Your assignment - Write the listing out again word for word. Pictures do not belong in the copy.

Input data -
__________
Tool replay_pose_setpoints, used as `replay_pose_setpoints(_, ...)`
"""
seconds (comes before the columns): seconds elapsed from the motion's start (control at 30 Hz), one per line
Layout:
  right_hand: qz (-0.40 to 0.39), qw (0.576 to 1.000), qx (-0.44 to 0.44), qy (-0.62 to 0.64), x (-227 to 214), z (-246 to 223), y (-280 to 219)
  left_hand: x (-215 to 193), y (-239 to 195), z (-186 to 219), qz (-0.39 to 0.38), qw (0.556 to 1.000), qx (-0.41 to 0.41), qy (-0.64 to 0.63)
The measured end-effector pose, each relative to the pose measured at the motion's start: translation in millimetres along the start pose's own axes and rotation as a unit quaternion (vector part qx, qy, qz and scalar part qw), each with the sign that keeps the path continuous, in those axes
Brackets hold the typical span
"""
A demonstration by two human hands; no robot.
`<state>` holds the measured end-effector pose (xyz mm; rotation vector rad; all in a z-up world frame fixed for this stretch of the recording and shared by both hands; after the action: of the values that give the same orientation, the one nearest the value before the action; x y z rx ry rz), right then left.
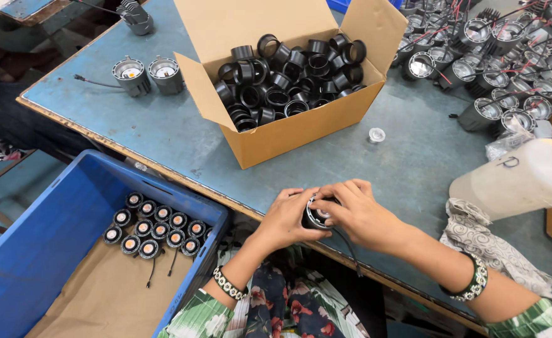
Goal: The person assembles small LED light units by inserting a bulb into a black housing and securing a clear plastic cap. They repeat this process for multiple units, placing the finished items into a blue bin.
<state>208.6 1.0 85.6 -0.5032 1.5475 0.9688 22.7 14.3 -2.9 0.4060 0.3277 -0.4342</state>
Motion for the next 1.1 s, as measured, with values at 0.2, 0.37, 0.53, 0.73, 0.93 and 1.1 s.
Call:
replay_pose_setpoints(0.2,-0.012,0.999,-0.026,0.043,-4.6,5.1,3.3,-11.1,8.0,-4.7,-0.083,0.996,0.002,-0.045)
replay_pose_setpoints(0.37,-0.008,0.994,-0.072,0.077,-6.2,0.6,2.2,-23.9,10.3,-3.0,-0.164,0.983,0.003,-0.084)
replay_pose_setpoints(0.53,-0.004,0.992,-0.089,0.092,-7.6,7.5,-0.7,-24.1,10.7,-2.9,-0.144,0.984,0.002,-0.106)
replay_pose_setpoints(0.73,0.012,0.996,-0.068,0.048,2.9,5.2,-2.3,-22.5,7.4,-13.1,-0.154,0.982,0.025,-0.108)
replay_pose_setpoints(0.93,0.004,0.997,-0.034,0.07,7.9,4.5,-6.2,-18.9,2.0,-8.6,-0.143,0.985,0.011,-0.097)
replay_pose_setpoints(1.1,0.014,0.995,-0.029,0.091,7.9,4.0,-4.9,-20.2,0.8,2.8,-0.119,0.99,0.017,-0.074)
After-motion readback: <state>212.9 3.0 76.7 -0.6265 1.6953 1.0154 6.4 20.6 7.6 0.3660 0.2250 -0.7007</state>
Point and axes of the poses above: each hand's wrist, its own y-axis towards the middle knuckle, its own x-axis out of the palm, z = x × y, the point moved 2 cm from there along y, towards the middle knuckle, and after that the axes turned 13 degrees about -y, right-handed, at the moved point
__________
Response to this task -
Tool replay_pose_setpoints, used as `replay_pose_setpoints(_, ...)`
"""
seconds (comes before the columns): seconds elapsed from the motion's start (control at 30 Hz), one per line
Layout:
  right_hand: qz (-0.40 to 0.39), qw (0.576 to 1.000), qx (-0.44 to 0.44), qy (-0.62 to 0.64), x (-227 to 214), z (-246 to 223), y (-280 to 219)
  left_hand: x (-215 to 193), y (-239 to 195), z (-186 to 219), qz (-0.39 to 0.38), qw (0.556 to 1.000), qx (-0.41 to 0.41), qy (-0.64 to 0.63)
The measured end-effector pose, each relative to the pose measured at the motion's start: translation in millimetres along the start pose's own axes and rotation as a unit quaternion (vector part qx, qy, qz and scalar part qw), each with the sign that keeps the path continuous, in those axes
Brackets hold the typical span
"""
A demonstration by two human hands; no robot.
`<state>` holds the measured end-effector pose (xyz mm; rotation vector rad; all in a z-up world frame fixed for this stretch of the recording and shared by both hands; after the action: of the values that give the same orientation, the one nearest the value before the action; x y z rx ry rz), right then left.
Goal: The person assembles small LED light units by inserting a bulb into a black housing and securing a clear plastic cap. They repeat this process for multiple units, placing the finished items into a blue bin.
<state>208.6 1.0 85.6 -0.5032 1.5475 0.9688 22.7 14.3 -2.9 0.4060 0.3277 -0.4342</state>
Motion for the next 1.1 s, as measured, with values at 0.2, 0.37, 0.53, 0.73, 0.93 and 1.1 s.
Call:
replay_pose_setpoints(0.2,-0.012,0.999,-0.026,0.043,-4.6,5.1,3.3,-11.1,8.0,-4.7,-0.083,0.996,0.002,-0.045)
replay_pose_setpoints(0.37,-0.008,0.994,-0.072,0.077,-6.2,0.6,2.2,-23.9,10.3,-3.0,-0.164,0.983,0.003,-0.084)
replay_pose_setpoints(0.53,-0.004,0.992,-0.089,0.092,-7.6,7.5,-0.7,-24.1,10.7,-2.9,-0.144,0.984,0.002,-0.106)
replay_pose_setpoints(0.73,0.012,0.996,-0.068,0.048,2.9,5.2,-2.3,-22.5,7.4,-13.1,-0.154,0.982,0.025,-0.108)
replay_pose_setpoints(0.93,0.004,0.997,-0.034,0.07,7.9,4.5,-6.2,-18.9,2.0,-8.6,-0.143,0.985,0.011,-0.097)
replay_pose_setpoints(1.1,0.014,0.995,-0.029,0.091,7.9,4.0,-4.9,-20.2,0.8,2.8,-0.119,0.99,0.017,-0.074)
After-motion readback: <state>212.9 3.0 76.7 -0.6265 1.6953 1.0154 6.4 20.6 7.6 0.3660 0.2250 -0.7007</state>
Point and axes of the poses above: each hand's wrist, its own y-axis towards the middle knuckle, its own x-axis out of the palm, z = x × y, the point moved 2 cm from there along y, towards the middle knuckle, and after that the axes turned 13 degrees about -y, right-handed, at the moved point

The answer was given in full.